Flickr photo by Christine

Jonathon Walters was the ‘big kid’ in grade school.  At five years old he weighed 95 pounds. By the time he was a junior in high school he was over 300 pounds and was bullied every day. He says that high school was such a nightmare that he quit.

And that began a cycle of quitting. He quit school, quit jobs, and quit caring about his health. Then when his father, Denzil Walters, died at the age of 53 of a heart attack, his world collapsed and he hit bottom. He ate to numb the pain of losing his father and put on even more weight.

But Walters didn’t stay at rock bottom for long.  His father’s death was a wake-up call and the words that Denzil said to his son when he quit school stuck with him.  Denzil told Jonathon that “quitting is unlike anything else in life. It is only hard the first time you do it.
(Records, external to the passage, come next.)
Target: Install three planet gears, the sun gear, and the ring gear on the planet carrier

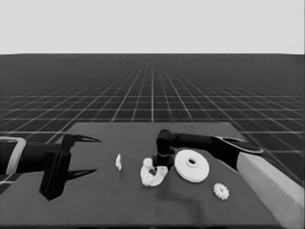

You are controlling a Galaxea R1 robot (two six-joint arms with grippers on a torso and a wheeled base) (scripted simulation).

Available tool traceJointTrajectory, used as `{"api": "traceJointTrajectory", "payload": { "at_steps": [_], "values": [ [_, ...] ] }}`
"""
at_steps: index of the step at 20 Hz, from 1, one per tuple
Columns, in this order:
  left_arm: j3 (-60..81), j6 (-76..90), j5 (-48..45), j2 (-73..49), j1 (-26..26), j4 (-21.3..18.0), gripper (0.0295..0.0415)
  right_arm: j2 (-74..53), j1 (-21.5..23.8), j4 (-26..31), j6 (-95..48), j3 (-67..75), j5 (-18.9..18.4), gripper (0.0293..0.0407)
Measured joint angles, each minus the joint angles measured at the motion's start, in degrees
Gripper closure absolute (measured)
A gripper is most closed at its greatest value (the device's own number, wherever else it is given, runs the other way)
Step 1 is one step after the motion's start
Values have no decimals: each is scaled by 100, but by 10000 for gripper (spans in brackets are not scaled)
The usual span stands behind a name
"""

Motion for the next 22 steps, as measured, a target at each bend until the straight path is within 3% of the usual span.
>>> {"api": "traceJointTrajectory", "payload": {
  "at_steps": [2, 3, 10, 13, 20, 21, 22],
  "values": [
    [0, 0, 0, 0, 0, 0, 326, 1, -2, -2, -1, -2, 2, 328],
    [0, 0, 0, 0, 0, 0, 326, 1, -2, -3, -2, -3, 2, 319],
    [0, 0, 0, 0, 0, 0, 326, 1, -3, -4, -2, -4, 3, 315],
    [0, 0, 0, 0, 0, 0, 326, -147, 697, 645, 314, 526, -270, 315],
    [0, 0, 0, 0, 0, 0, 326, -158, 882, 832, 347, 578, -309, 315],
    [0, 0, 0, 0, 0, 0, 326, -1645, 847, 771, 765, 2901, -361, 315],
    [0, 0, 0, 0, 0, 0, 326, -3150, 814, 755, 466, 3879, -313, 315]
  ]
}}
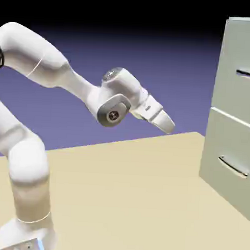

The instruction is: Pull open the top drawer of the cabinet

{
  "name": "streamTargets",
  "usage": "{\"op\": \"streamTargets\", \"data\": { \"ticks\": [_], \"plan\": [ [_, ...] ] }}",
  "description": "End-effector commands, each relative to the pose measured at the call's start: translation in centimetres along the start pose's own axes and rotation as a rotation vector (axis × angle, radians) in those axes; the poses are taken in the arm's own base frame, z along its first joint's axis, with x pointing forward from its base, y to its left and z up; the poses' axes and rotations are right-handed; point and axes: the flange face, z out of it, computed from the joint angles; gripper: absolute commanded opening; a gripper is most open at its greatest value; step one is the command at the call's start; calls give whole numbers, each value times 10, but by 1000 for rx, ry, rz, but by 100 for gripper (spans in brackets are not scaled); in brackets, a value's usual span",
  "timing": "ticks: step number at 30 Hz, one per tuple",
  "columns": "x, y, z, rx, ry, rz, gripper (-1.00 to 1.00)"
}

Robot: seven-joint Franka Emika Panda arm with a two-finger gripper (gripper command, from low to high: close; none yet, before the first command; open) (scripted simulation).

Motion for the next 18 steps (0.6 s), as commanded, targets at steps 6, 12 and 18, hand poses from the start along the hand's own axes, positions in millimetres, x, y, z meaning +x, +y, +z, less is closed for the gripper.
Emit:
{"op": "streamTargets", "data": {
  "ticks": [6,12,18],
  "plan": [
    [26,57,67,-103,-168,125,0],
    [36,126,125,-200,-289,228,0],
    [44,196,164,-283,-339,301,0]
  ]
}}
After that it is a habit and almost impossible to break.”

Jonathon realized that if he didn’t make some changes he wouldn’t be around for long either.  He made up his mind to quit quitting and his 200 pound weight loss journey began.

Quit Quitting

Over the last six months he has gone from not being able to walk without getting winded to running a mile in under nine minutes. He typically runs about 10 miles a day and works out on machines at the gym.  He’s replaced his fast food favorites with fruits and vegetables. He’s lowered his carbohydrate intake, and increased protein. Fried foods and soda pop are no longer on the menu.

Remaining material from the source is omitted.